Central bankers may not inhabit an exclusively digital world just yet, but it does seem to be the general direction of travel they have us moving in. CDBCs are being developed and piloted in dozens of countries around the world with the help and support of global banks, the IMF, the Bank for International Settlements, payment card companies, BlackRock and even the SWIFT payment system. As we have noted a number of times and as a new op-ed in Forbes by the Cato Institute’s Norbert Michel echoes, CBDCs are ultimately intended as instruments of centralised control:
As my colleague Nick Anthony points out, 10 countries and the Eastern Caribbean Currency Union have already launched their own CBDC. Hong Kong and 39 other countries have official CBDC pilot programs, and at least 65 other countries are now researching CBDCs.
CBDCs are very real, and very dangerous.
No think tank has done more than the Cato Institute to explain the risks and supposed benefits of CBDCs, and nobody at Cato has done more than Nick. In fact, he just returned from the Oslo Freedom Forum, where he demonstrated the new Human Rights Foundation CBDC tracker.

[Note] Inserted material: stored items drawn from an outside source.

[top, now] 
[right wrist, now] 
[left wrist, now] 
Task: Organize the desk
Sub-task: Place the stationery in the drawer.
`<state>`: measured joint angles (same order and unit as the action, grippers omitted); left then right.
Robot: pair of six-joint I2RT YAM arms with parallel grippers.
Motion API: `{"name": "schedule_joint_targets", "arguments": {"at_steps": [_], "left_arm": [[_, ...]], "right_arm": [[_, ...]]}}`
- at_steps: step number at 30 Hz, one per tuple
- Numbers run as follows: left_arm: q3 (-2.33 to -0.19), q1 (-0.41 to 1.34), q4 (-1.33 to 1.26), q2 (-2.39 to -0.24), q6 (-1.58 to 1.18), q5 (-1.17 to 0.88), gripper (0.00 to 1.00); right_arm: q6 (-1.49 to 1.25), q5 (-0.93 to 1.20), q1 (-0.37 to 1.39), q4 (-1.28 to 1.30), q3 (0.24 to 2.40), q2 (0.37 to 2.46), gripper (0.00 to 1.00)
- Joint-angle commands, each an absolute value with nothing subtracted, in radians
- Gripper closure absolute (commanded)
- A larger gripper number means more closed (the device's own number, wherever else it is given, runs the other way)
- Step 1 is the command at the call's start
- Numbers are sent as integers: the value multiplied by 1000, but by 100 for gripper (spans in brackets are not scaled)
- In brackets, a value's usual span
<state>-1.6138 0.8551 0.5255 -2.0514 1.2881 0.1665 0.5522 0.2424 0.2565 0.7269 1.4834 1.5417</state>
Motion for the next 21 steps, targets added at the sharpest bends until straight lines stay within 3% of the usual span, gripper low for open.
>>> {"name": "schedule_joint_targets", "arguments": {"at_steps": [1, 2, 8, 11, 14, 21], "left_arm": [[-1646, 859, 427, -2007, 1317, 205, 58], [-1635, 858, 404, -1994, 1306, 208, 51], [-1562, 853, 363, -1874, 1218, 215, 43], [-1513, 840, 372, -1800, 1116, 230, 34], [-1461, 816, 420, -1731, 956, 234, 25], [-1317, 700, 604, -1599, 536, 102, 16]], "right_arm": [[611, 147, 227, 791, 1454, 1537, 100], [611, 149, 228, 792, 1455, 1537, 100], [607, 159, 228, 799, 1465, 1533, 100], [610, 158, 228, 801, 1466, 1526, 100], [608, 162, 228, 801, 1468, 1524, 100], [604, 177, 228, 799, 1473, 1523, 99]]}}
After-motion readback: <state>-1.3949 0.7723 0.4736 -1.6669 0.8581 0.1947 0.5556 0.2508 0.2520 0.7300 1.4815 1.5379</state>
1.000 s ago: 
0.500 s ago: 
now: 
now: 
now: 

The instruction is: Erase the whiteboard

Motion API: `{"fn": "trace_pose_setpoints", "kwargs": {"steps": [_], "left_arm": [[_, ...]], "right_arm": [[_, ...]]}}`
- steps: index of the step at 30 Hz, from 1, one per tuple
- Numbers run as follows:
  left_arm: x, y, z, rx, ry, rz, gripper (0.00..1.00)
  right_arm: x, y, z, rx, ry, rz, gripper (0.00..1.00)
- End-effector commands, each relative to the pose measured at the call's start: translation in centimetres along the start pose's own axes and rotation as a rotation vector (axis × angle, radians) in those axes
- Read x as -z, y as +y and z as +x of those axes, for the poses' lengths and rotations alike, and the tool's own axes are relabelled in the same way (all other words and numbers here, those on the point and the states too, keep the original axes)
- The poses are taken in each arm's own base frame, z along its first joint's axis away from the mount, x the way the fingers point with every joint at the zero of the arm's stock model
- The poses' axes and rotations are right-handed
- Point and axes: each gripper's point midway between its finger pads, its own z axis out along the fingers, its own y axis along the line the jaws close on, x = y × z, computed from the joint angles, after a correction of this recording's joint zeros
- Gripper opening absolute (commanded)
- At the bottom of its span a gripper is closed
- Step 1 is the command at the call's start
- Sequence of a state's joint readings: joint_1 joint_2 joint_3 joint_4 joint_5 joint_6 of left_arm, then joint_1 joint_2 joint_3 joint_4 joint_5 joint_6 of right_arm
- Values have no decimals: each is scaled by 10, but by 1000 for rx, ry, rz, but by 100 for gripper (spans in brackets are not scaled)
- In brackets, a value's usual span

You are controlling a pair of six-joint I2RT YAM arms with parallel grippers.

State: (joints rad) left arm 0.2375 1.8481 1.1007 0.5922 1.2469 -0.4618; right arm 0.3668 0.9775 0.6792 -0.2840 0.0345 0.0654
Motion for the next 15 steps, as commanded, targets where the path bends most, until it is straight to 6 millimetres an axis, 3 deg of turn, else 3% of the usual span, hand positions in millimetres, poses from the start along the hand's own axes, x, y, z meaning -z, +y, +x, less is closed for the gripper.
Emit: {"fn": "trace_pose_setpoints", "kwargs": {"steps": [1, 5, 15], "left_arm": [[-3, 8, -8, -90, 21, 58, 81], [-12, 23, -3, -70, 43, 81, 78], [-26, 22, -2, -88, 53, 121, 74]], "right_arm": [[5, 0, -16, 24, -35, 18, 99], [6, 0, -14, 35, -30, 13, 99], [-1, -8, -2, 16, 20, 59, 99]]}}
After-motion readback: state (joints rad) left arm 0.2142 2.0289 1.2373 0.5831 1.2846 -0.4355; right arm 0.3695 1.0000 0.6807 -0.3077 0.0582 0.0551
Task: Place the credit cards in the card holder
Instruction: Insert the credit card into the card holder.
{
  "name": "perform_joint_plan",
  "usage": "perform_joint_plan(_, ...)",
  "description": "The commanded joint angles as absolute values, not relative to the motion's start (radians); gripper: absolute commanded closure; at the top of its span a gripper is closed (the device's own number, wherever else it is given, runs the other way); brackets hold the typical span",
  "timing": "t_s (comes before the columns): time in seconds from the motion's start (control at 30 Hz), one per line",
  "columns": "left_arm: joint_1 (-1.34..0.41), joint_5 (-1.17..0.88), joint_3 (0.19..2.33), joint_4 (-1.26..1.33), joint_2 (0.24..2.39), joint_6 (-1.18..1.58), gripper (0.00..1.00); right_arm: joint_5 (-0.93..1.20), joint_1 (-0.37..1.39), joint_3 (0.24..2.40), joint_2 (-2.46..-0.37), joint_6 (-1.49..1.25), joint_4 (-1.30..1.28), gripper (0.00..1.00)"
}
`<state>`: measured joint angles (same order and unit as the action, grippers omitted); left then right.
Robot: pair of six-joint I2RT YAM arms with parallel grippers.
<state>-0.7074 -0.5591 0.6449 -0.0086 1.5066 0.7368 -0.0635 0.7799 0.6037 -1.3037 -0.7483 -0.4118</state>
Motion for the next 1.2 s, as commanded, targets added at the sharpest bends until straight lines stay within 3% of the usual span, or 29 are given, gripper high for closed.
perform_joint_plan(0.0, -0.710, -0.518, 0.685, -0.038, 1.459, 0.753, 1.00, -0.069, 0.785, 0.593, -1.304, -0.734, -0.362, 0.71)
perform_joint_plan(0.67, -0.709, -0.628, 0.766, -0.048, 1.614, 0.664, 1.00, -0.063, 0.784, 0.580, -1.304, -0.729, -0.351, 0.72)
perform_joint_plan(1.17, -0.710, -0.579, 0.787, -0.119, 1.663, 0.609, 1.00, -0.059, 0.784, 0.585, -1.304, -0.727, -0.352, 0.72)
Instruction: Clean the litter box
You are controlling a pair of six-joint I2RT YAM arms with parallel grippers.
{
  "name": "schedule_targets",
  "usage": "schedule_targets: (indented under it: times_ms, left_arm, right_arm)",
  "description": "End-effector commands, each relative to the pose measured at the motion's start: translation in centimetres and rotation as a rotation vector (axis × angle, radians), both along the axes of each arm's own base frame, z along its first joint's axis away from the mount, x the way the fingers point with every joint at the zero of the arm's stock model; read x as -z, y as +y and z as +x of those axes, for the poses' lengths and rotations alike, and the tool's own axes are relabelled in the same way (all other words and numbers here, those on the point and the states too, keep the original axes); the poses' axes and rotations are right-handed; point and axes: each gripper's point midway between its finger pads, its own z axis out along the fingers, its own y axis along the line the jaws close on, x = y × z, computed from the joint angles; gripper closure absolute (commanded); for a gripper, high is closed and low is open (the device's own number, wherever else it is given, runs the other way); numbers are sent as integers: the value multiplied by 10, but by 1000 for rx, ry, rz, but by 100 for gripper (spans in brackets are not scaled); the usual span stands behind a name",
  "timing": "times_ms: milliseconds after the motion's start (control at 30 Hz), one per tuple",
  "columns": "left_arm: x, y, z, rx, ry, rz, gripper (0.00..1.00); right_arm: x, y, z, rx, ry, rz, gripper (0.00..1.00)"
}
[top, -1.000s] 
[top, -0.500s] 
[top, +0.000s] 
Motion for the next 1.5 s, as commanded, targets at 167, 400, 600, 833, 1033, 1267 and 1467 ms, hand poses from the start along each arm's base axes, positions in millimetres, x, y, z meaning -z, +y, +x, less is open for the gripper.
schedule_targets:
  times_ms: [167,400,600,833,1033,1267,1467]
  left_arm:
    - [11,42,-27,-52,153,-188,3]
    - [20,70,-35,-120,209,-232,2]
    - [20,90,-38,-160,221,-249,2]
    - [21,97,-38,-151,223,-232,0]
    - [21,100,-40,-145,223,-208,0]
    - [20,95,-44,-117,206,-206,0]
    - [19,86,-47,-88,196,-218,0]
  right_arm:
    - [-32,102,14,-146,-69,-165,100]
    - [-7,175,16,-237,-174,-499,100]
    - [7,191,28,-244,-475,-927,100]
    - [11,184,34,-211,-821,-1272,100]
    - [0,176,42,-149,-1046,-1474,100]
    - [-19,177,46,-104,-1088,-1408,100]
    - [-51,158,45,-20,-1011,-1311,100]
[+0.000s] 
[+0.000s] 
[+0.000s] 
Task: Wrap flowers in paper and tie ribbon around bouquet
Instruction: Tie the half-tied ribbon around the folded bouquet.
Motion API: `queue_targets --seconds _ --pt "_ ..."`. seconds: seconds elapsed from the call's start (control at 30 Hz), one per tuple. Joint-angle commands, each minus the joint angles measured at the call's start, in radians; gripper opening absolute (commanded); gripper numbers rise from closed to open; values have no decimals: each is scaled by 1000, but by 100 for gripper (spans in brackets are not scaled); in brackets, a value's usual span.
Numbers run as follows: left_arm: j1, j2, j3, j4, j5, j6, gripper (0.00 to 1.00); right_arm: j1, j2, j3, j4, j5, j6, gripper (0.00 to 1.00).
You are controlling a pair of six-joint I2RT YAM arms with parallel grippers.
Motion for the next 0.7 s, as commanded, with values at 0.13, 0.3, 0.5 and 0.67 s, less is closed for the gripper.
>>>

Nick also has a new CBDC book that will be released this Tuesday, titled Digital Currency or Digital Control? Decoding CBDC and the Future of Money.
…
CBDC advocates love to talk about putting money directly into people’s wallets, but few like to talk about the flip side, where central bankers stop people from spending money. If you don’t believe me, here’s a clip of an assistant governor of the Malaysian central bank trying like crazy to avoid answering whether the central bank would “frustrate” individuals’ payments. (For the record, some government officials boast about having this power.)
In Nigeria, the eNaira, now in its third year of existence, is still floundering. “Slow” is the word the IMF — which helped roll out the eNaira — recently used to describe the CBDC’s adoption rate to date. “Since the eNaira’s launch, the volume of executed transactions has reached 854,512 transactions, mostly from consumers to merchants, with a total value of N29.3 billion,” the Washington-based fund said in its 2024 country report for Nigeria. That works out as a paltry $61 million.
In May 2023, the IMF disclosed that 98.5% of the 13 million eNaira so far downloaded wallets are inactive and the average value of transactions was 923 million naira per week. That’s around $622,000. The world’s largest live CBDC program (to date) has so far been a complete dud despite the harmful efforts of the central bank and former Buhari government to impose it on the populace. Even after all that has happened, most Nigerians still either cannot or do not want to use the eNaira. And that is probably the last thing the editors (and board) of the New York Times want its readers to know.